Para apuntalar la narrativa de la Cuarta Transformación, Sheinbaum recordó que donó el boleto institucional “00001” —otorgado por la FIFA— a Yolett Cervantes, una joven veracruzana de 21 años que ganó un concurso público de dominadas de balón. “Nosotros no necesitamos codearnos arriba; lo que necesitamos es estar siempre con el pueblo, cerca del pueblo”, remató de forma tajante.

La paradoja del Alcázar: Una velada con la élite del futbol

A pesar del encendido mensaje de fin de semana donde se desmarcó de las élites económicas, el registro periodístico y oficial de las horas previas al torneo cuenta una historia distinta. Solo una noche antes de la inauguración, la presidenta Sheinbaum fue la invitada de honor en la exclusiva cena de gala de la FIFA, celebrada en el Alcázar del Castillo de Chapultepec.

Lejos de las pantallas gigantes del Zócalo donde prometió ver los partidos con la ciudadanía, la mandataria compartió la velada con Gianni Infantino, presidente de la FIFA, quien le dio una calurosa bienvenida institucional.

También estuvieron representantes de 211 delegaciones internacionales, además de gobernadores, legisladores de las bancadas de Morena y el Partido Verde, y destacados empresarios y líderes económicos que patrocinan el evento mundialista.

Bajo un espectáculo de cientos de drones que dibujaron la Copa del Mundo en el cielo nocturno de Chapultepec, la mandataria posó para las cámaras oficiales en un evento que representa la cúspide del corporativismo y la exclusividad VIP que tanto criticó en su mitin.

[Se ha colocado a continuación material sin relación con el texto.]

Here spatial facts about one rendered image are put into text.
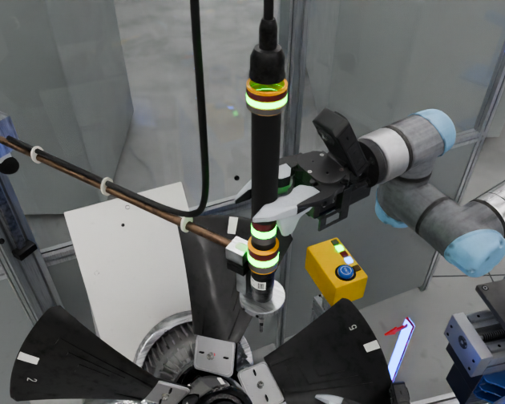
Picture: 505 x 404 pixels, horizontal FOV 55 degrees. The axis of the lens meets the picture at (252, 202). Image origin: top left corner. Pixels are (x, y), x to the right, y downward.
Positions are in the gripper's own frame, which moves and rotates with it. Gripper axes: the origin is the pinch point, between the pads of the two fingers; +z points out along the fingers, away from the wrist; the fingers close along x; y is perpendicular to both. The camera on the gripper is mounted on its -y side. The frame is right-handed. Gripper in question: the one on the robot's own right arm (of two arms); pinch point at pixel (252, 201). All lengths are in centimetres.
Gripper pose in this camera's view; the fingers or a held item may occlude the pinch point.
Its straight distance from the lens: 60.3
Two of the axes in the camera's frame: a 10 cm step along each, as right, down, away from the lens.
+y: 0.0, 7.5, 6.6
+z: -8.3, 3.7, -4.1
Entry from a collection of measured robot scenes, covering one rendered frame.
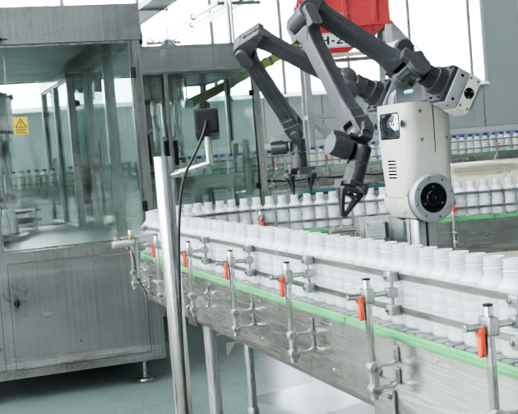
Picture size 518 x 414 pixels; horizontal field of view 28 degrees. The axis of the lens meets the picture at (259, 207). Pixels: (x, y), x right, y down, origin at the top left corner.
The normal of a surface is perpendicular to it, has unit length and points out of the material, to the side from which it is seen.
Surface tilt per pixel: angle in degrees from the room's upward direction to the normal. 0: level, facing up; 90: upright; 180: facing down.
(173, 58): 90
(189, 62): 90
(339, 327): 90
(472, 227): 90
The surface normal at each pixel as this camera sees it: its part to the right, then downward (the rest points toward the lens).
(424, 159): 0.33, 0.21
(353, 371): -0.94, 0.09
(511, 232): 0.02, 0.11
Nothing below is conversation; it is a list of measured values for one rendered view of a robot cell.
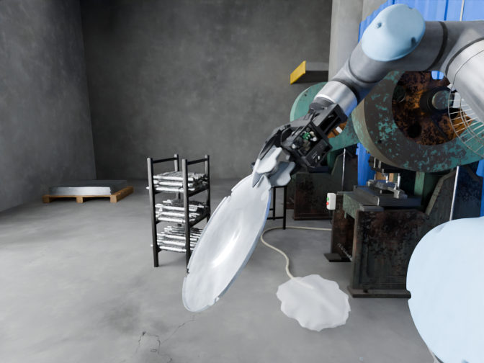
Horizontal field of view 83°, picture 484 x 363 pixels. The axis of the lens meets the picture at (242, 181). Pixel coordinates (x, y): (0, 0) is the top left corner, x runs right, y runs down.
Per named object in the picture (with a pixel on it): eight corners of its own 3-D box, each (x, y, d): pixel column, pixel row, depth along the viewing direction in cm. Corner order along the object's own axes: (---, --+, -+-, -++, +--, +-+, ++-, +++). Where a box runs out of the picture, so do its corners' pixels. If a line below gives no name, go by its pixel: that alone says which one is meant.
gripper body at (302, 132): (288, 142, 47) (332, 93, 48) (267, 141, 55) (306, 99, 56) (313, 172, 50) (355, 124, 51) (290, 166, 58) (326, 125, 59)
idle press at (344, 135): (289, 226, 340) (294, 79, 309) (274, 205, 437) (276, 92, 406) (406, 222, 352) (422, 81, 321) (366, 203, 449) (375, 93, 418)
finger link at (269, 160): (251, 181, 48) (286, 144, 49) (240, 176, 53) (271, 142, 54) (261, 192, 49) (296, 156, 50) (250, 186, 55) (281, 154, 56)
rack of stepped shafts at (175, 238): (194, 274, 225) (190, 159, 208) (148, 266, 239) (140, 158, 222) (215, 253, 265) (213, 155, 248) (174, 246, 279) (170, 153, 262)
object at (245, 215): (276, 251, 35) (271, 248, 35) (171, 341, 48) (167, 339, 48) (269, 152, 60) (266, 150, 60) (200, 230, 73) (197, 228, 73)
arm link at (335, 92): (319, 84, 57) (340, 113, 60) (305, 100, 57) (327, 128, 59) (343, 78, 50) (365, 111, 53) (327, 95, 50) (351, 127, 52)
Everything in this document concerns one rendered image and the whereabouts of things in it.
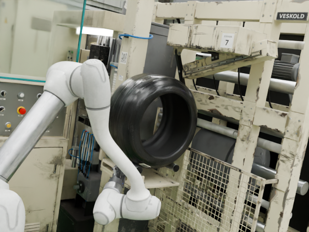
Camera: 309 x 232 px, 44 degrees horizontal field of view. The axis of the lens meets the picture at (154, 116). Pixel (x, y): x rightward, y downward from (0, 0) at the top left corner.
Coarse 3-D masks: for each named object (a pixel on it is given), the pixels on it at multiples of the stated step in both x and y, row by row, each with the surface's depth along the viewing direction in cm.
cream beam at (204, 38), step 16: (176, 32) 246; (192, 32) 234; (208, 32) 223; (224, 32) 213; (240, 32) 207; (256, 32) 214; (192, 48) 239; (208, 48) 223; (224, 48) 213; (240, 48) 209
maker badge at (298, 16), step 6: (282, 12) 220; (288, 12) 217; (294, 12) 214; (300, 12) 211; (306, 12) 208; (276, 18) 223; (282, 18) 220; (288, 18) 217; (294, 18) 214; (300, 18) 211; (306, 18) 208
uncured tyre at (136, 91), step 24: (120, 96) 217; (144, 96) 209; (168, 96) 252; (192, 96) 231; (120, 120) 210; (168, 120) 257; (192, 120) 233; (120, 144) 215; (144, 144) 249; (168, 144) 252
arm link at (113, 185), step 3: (108, 183) 177; (111, 183) 177; (114, 183) 177; (117, 183) 178; (105, 186) 176; (108, 186) 175; (111, 186) 175; (114, 186) 175; (117, 186) 176; (120, 186) 178; (114, 189) 174; (117, 189) 175; (120, 189) 177; (120, 192) 176
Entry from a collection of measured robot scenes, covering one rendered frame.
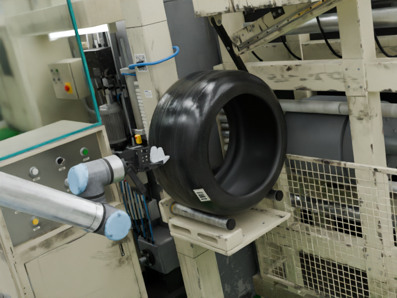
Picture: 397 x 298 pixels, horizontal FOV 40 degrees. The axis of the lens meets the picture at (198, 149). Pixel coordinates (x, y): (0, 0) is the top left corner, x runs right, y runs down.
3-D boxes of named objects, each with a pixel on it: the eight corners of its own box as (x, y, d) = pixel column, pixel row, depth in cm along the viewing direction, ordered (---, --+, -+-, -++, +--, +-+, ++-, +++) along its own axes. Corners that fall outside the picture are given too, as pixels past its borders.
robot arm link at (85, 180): (67, 194, 174) (62, 164, 171) (101, 184, 182) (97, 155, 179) (81, 200, 167) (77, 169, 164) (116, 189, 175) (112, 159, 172)
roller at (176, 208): (169, 211, 226) (171, 201, 226) (177, 213, 229) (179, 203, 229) (226, 229, 200) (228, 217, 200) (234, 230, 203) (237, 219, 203)
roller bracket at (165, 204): (162, 222, 228) (158, 201, 225) (228, 187, 251) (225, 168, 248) (167, 224, 225) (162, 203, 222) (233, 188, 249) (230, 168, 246)
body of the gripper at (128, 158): (152, 145, 183) (122, 154, 176) (155, 169, 185) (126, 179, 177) (139, 143, 189) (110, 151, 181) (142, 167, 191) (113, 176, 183)
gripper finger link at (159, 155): (172, 144, 190) (151, 150, 184) (174, 161, 191) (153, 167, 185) (167, 143, 192) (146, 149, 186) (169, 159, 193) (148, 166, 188)
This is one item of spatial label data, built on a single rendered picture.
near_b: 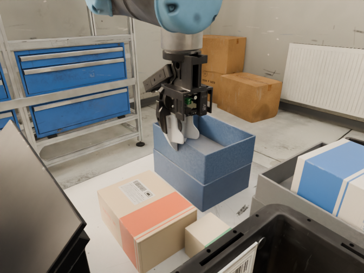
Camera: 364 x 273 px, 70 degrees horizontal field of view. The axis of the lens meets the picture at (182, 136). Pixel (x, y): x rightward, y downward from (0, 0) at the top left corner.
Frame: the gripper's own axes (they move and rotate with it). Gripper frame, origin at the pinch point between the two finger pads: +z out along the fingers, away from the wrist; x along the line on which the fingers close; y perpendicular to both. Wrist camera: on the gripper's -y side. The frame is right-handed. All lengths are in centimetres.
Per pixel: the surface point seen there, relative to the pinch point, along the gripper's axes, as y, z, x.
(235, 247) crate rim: 33.1, -10.6, -17.9
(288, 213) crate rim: 33.3, -10.7, -11.5
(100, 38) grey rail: -143, -10, 38
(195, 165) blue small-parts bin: 7.2, 2.0, -0.2
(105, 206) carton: 3.3, 6.1, -18.4
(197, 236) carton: 18.7, 6.3, -9.1
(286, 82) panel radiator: -120, 46, 238
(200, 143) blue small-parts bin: -4.0, 4.9, 10.8
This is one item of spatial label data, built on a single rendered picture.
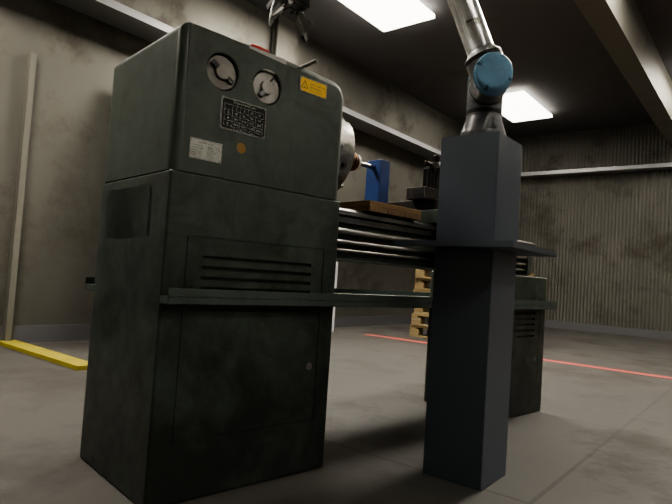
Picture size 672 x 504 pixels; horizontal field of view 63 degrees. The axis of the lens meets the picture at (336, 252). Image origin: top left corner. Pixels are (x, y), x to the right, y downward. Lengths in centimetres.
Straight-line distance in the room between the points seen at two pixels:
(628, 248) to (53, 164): 807
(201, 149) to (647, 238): 866
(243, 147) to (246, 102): 13
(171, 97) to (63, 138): 315
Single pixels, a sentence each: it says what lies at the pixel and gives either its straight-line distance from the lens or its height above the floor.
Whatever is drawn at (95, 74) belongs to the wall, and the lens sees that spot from 488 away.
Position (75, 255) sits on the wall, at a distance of 465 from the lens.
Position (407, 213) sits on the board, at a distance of 219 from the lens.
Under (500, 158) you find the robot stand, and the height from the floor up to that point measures 102.
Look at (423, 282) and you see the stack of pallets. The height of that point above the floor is 61.
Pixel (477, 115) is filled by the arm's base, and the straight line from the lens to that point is 191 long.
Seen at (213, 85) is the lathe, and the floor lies 111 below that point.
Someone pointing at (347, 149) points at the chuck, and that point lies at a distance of 200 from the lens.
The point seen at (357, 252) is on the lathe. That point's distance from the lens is 201.
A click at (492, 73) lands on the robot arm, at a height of 125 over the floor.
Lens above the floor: 62
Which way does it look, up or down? 3 degrees up
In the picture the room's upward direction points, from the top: 4 degrees clockwise

El doble rasero de la narrativa oficial

Para la oposición y diversos analistas políticos, la estrategia de la presidenta responde a un pragmatismo calculado. Por un lado, ausentarse del Estadio Azteca —un recinto históricamente propenso a los sonoros abucheos contra los mandatarios en turno, como le ocurrió a Miguel de la Madrid en 1986— le evitó un trago amargo en cadena nacional y le permitió capitalizar el “gesto social” de regalar su boleto.

Por el otro, la obligada diplomacia de Estado y la derrama económica que representa el Mundial impidieron que Sheinbaum despreciara a la FIFA en privado. El resultado es una contradicción discursiva evidente: un rechazo público a la “élite del estadio” para consumo de su base electoral, contrastado con una asistencia protocolaria a una cena de gala en un palacio histórico junto a los hombres más poderosos del balompié y los negocios globales.

La Copa del Mundo apenas comienza, pero en la cancha de la comunicación política, el gobierno ya juega su propio partido: uno donde se busca mantener los pies en el barro del pueblo, mientras se brinda con la cúpula en las alturas de Chapultepec.